The museum has always relied on work with higher educational institutions, including the Tavria National University, the Crimean Engineering and Pedagogical University, but above all the Crimean University for the Humanities in Yalta. The many joint projects included scientific conferences and seminars on museums and the folklore practices on which this one had been based. It was the students who organized the popular amateur theater "Seven Muses". The theater presented nearly a dozen performances, experimenting with genres, and managed to win the "Dakh" student theater competition in Kyiv. "Seven Muses" offered a new reading of Lesya Ukrainka's works. The most original was the production of "The Stone Master", which took place under the open sky on the steps of the museum with the chic musical accompaniment of the "Magic Singing" ensemble, which performed medieval chants.

Activists of the "Enlightenment" society, the Ukrainian Women's Union, and "Crimean Corner" (a chapter of the Ukrainian Creative Intellect Club of Yalta) constantly gathered in the museum. A library called Ukrainian Book operated successfully there and was furnished with rare publications thanks to active communication with cultural centers of the American diaspora.

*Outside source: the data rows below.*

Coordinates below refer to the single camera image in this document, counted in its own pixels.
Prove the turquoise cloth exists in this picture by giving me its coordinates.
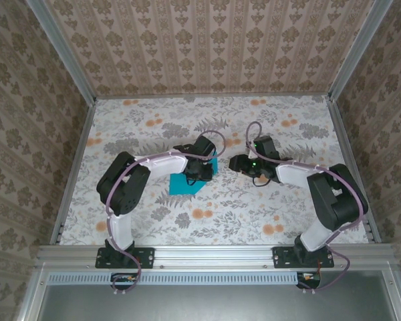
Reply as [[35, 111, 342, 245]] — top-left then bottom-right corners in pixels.
[[168, 148, 219, 197]]

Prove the floral table cover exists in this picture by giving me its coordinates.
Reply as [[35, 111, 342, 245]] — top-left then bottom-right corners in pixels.
[[58, 95, 372, 247]]

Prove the black controller board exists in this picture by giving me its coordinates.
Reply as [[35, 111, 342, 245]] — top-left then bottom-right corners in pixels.
[[296, 272, 322, 290], [112, 272, 138, 291]]

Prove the grey metal panel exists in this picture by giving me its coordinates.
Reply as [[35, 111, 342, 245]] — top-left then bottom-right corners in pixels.
[[36, 284, 397, 321]]

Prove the thin aluminium rail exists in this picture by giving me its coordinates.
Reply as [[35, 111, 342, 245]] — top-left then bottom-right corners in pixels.
[[95, 92, 331, 100]]

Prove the aluminium side rail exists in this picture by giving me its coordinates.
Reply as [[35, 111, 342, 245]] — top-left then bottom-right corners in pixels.
[[49, 100, 98, 247], [325, 95, 382, 245]]

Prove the wide aluminium frame beam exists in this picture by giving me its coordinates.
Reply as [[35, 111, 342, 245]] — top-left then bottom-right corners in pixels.
[[36, 243, 397, 269]]

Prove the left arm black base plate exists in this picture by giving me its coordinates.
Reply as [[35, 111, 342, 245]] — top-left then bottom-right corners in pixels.
[[95, 246, 155, 270]]

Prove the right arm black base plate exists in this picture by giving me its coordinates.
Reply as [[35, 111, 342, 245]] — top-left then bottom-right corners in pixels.
[[273, 246, 335, 270]]

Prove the grey slotted cable duct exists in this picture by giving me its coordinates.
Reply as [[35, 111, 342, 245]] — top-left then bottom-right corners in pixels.
[[48, 271, 321, 286]]

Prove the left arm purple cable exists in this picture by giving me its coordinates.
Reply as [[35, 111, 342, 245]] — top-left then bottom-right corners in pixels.
[[106, 130, 227, 295]]

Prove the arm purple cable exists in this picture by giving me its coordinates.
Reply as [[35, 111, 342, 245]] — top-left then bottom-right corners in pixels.
[[106, 130, 227, 295], [245, 121, 369, 295]]

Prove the aluminium frame post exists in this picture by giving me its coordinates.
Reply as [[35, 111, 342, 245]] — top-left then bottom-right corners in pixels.
[[329, 0, 394, 101], [25, 0, 98, 103]]

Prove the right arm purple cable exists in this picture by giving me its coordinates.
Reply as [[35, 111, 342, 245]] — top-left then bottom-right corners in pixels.
[[245, 121, 369, 295]]

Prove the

The museum had an active exhibition schedule: in addition to its own thematic exhibitions, for many years it implemented the project "Visit Literary Museums in Yalta," with exhibitions dedicated to Olga Kobylyanska, Mykhailo Kotsiubinsky, and writers of the 20s and 30s, etc. Since 2005, there was an exhibition of banduras from Crimea and the Kuban, the brainchild of the founders of the Lesya Ukrainka museum, Oleksiy Fedorovych Nyrko, who did not live to see it come to fruition.

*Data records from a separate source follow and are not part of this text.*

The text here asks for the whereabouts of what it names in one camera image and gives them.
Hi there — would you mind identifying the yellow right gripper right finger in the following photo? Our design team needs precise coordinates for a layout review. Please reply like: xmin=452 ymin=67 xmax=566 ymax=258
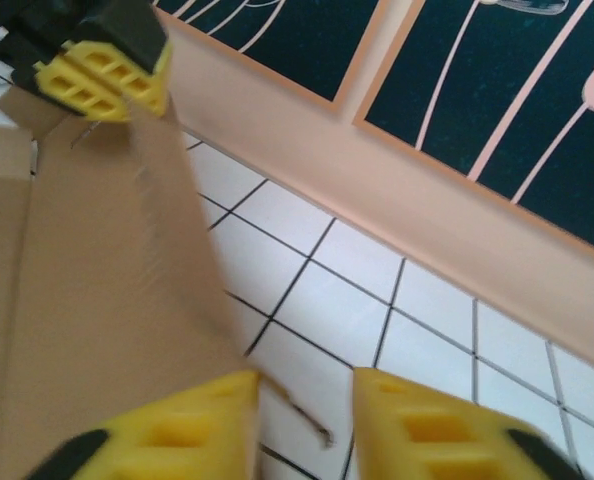
xmin=351 ymin=367 xmax=589 ymax=480

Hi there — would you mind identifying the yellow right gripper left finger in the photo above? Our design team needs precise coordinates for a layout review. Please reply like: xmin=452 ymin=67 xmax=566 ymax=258
xmin=26 ymin=369 xmax=262 ymax=480

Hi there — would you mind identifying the brown cardboard box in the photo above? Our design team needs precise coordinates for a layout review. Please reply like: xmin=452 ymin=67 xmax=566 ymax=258
xmin=0 ymin=87 xmax=251 ymax=480

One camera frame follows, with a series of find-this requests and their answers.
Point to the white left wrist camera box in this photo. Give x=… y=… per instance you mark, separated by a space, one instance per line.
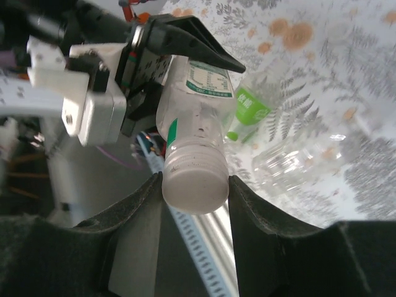
x=102 y=114

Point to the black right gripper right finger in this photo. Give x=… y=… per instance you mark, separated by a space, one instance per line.
x=309 y=263

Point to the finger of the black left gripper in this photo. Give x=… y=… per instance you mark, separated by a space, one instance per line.
x=191 y=43
x=139 y=114

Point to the clear unlabelled plastic bottle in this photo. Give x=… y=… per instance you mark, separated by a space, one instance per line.
x=294 y=161

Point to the clear bottle green white label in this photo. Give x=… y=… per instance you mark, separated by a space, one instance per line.
x=198 y=102

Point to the floral patterned table cover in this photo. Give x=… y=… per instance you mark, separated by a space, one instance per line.
x=340 y=77

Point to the white bottle cap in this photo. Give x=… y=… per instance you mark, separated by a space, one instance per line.
x=195 y=185

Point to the green bottle cap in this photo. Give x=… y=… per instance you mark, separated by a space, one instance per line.
x=232 y=135

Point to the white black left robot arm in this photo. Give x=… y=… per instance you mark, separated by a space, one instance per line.
x=46 y=74

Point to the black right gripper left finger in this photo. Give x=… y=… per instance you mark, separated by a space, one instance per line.
x=62 y=263

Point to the wide aluminium base rail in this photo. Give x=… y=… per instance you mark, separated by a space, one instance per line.
x=216 y=235

Lesya Ukrainka Museum in Yalta was one of the first in Ukraine to take part in the International Night at the Museum event. For fifteen years the high point of the museum's calendar was the annual cultural and artistic festival, "Autumn Forest," directed by Vasyl Vovkun. The spectrum of the program has always been extremely wide — from old folk stories through the classics to the avant-garde. Thanks to this festival, Yalta saw the performances of Nina Matvienko and the theater of modern choreography "Constellation Aniko", the large-scale production "Peer Gynt" by the Donetsk Opera and Ballet Theater, performances of the Lviv "Theatre in the basket", paintings by Maria Pryimachenko and the surrealists of the 21st century, and much more.

On October 21, 2010, the Verkhovna Rada of Ukraine recommended that the Cabinet of Ministers of Ukraine take measures by February 1, 2011, to ensure the repair of the Lesya Ukrainka Museum in Yalta, but by the time of the invasion of Crimea this had not been done.

== After the invasion of Crimea ==
After the invasion and occupation of Crimea by the Russian Federation the second floor of the building, where the museum was located, was closed for repairs. When it reopened, it had been transformed into a section of the Historical and Literary Museum of Yalta telling a more Russian literary, musical, artistic and philistine story of the city during the 19th century. The museum focuses on Russian culture in Crimea and on artists such as Leo Tolstoy or Fedor Chaliapin while also including a reference Ukrainka as well. It does not mention its prior function as a center for and museum of Ukrainian culture at all.